> **Exercise description**: Find every line below that contains the word "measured" and copy it out.

> **Supplied material**:
▬▬▬▬▬▬▬▬▬▬
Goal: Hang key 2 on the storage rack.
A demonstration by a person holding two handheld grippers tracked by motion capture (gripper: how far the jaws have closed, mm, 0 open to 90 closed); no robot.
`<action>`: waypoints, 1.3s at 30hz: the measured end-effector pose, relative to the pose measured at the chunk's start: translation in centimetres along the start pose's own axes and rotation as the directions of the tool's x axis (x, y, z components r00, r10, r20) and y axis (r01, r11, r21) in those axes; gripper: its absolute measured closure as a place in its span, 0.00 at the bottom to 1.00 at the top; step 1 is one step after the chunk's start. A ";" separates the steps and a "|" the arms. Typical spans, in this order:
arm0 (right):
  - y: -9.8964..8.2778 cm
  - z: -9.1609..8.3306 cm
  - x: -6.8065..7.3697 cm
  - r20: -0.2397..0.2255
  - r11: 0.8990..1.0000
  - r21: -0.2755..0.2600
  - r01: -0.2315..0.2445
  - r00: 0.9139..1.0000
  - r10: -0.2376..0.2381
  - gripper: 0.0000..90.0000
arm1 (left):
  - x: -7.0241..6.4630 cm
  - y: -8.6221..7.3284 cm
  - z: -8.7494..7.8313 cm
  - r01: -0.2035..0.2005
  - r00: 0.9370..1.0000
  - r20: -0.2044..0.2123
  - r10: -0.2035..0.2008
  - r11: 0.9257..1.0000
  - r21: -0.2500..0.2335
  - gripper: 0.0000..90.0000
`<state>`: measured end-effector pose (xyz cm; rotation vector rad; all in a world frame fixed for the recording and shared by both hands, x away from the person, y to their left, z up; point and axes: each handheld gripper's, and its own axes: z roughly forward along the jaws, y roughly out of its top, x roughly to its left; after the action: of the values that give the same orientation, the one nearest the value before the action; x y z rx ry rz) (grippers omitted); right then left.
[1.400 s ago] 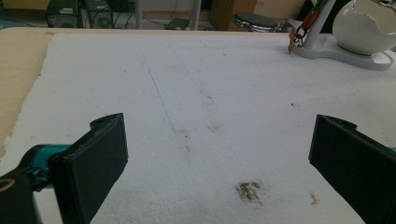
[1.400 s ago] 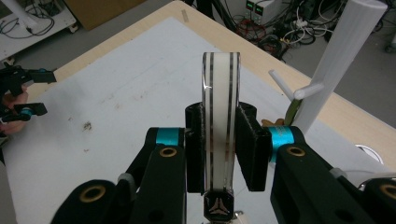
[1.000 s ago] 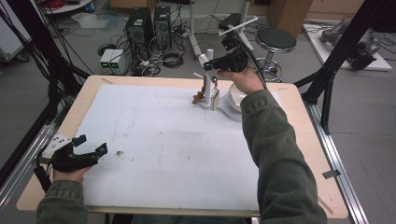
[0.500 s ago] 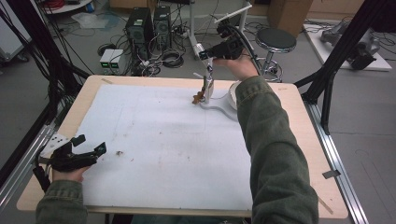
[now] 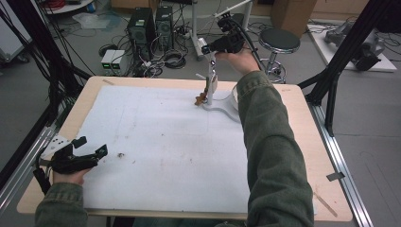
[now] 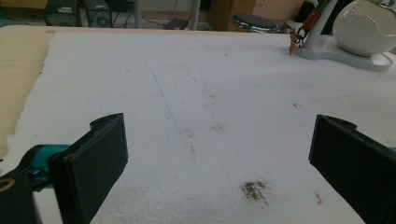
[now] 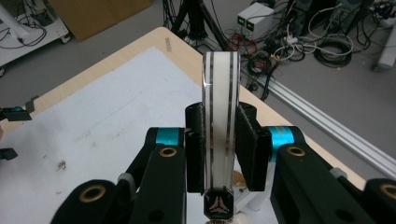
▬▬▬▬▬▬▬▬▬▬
> **The answer**:
`<action>`: waypoints, 1.3s at 30hz: the measured end-effector pose, relative to the pose measured at the chunk's start: translation in centimetres along the start pose's own axes and rotation as the directions of the tool's x axis (x, y, z components r00, r10, r20) and y axis (r01, r11, r21) in those axes; gripper: its absolute measured closure as a place in its span, 0.00 at the bottom to 1.00 at the top; step 1 is one step after the chunk's start. A ";" separates the steps and a "|" the arms. Typical spans, in this order:
`<state>`: measured end-effector pose (xyz cm; rotation vector rad; all in a world frame fixed for the recording and shared by both hands, x away from the person, y to their left, z up; point and axes: each handheld gripper's, and its own axes: z roughly forward along the jaws, y roughly out of its top, x roughly to its left; after the action: of the values that give the same orientation, the one nearest the value before the action; x y z rx ry rz) (grippers omitted); right then left.

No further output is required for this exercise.